A Agência Nacional de Vigilância Sanitária (Anvisa), por meio da Vigilância Sanitária local, fechou ontem o PCS Lab Saleme, até que as investigações sejam concluídas. Com isso, todos os exames passarão a ser realizados no Hemorio, por meio de provas da Fundação Oswaldo Cruz (Fiocruz). Por recomendação do Ministério, todos os exames realizados pelo laboratório serão refeitos.
A 5ª Promotoria de Justiça de Proteção à Saúde Coletiva da Capital, do Ministério Público do Rio de Janeiro (MP-RJ), abriu inquérito civil para apurar irregularidades no programa de transplantes no estado. O Conselho Regional de Medicina do Estado do Rio de Janeiro (Cremerj) abriu inquérito para apurar as denúncias.
“A situação é gravíssima”, disse Walter Palis, presidente da entidade, em nota.
Em nota, a SES-RJ informou que o caso é inadmissível e que criou uma comissão multidisciplinar para acolher os pacientes afetados. “O laboratório privado, contratado por meio de licitação da Fundação Saúde para atender o programa de transplantes, teve seu atendimento suspenso logo após o conhecimento do caso e foi fechado temporariamente. A Secretaria está realizando uma triagem com a reavaliação de todas as amostras de sangue armazenadas dos doadores, a partir de dezembro de 2023, data da contratação do laboratório O serviço de transplantes no Estado do Rio sempre realizou um excelente trabalho e, desde 2006, salvou a vida de mais de 16 mil pessoas”, afirma o ministério.
Nísia, por sua vez, emitiu uma nota para acalmar a população, garantindo que o sistema de transplantes do SUS é seguro e que se trata de um episódio isolado. “Daremos total assistência a essas pessoas e seus familiares. Aqui, além da solidariedade, quero reforçar o compromisso do Ministério em garantir a segurança, a eficácia e a qualidade que são marcas indiscutíveis do Sistema Nacional de Transplantes do Brasil”, afirmou o ministro, em um vídeo postado nas redes sociais.
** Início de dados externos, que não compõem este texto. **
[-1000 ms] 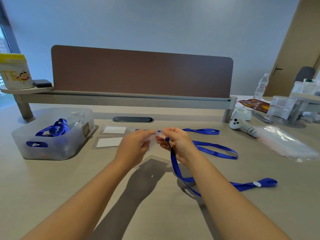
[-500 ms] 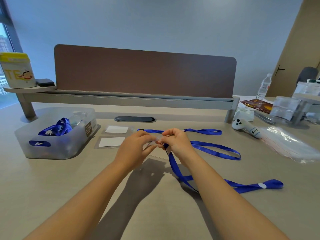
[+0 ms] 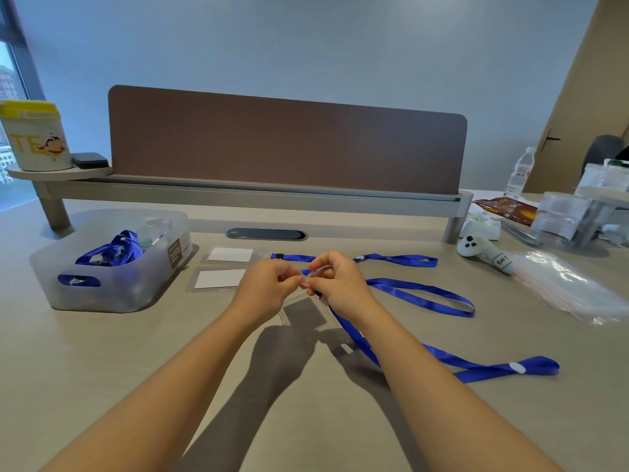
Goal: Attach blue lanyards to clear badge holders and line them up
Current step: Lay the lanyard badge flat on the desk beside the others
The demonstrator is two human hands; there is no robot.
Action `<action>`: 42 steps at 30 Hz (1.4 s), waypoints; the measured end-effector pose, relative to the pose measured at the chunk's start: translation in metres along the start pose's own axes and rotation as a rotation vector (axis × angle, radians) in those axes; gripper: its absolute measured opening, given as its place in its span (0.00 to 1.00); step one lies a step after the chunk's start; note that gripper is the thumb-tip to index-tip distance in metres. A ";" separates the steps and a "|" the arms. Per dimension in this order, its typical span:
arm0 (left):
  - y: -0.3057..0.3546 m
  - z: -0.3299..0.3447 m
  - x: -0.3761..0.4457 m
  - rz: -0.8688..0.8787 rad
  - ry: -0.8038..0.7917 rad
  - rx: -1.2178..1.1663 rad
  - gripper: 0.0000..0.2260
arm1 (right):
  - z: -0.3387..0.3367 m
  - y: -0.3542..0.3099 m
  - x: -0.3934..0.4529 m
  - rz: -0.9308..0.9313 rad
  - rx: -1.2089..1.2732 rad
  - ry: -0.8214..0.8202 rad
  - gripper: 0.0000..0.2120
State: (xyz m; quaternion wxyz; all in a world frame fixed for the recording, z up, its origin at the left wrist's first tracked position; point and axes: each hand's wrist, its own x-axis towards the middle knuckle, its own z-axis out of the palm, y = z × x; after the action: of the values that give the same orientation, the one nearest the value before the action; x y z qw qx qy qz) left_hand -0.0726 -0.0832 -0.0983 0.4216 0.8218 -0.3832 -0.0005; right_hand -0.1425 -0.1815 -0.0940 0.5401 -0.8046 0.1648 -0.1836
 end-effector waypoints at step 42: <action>-0.074 -0.016 -0.037 0.083 -0.127 0.672 0.11 | 0.011 0.027 -0.005 0.121 -0.721 0.044 0.11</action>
State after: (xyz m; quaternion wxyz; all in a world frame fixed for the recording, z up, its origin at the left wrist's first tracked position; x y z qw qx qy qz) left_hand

Em comunicado, o Ministério da Saúde reforçou que o SNT é “reconhecido como um dos mais transparentes, seguros e consolidados do mundo”. “Existem normas rígidas que visam proteger tanto os doadores quanto os receptores, garantindo que os transplantes realizados no país mantenham um alto nível de confiabilidade”.
Parentesco
O PCS Lab Saleme tem sede em Nova Iguaçu, município da Baixada Fluminense, e é copropriedade de Matheus Sales Teixeira Bandoli Vieira, primo do ex-secretário de Saúde do Rio de Janeiro Doutor Luizinho, que é líder do PP na Câmara dos Deputados. Em nota, o parlamentar disse que “lamenta profundamente o ocorrido” e que quer “punição exemplar para os responsáveis”.
Luizinho também negou ter fechado qualquer contrato com laboratórios durante sua gestão na SES-RJ. “É muito triste, como um dos maiores defensores dos transplantes no país — minha vida pública é marcada pelo aumento do número de transplantes no Estado —, ver casos graves como este. Espero punição para os responsáveis, independentemente de quem sejam”, diz a nota do deputado.
Enquanto isso, a irmã do parlamentar, Débora Lúcia Teixeira, trabalha na Fundação Saúde, órgão do governo do Rio de Janeiro que celebra contratos com prestadores de serviços da SES-RJ.
Também em nota, o PCS Lab Saleme afirmou que abriu investigação interna para apurar quem foi o responsável pelo caso envolvendo diagnóstico de HIV em pacientes transplantados. Segundo o laboratório, esse episódio é “inédito na história da empresa, que atua no mercado desde 1969”.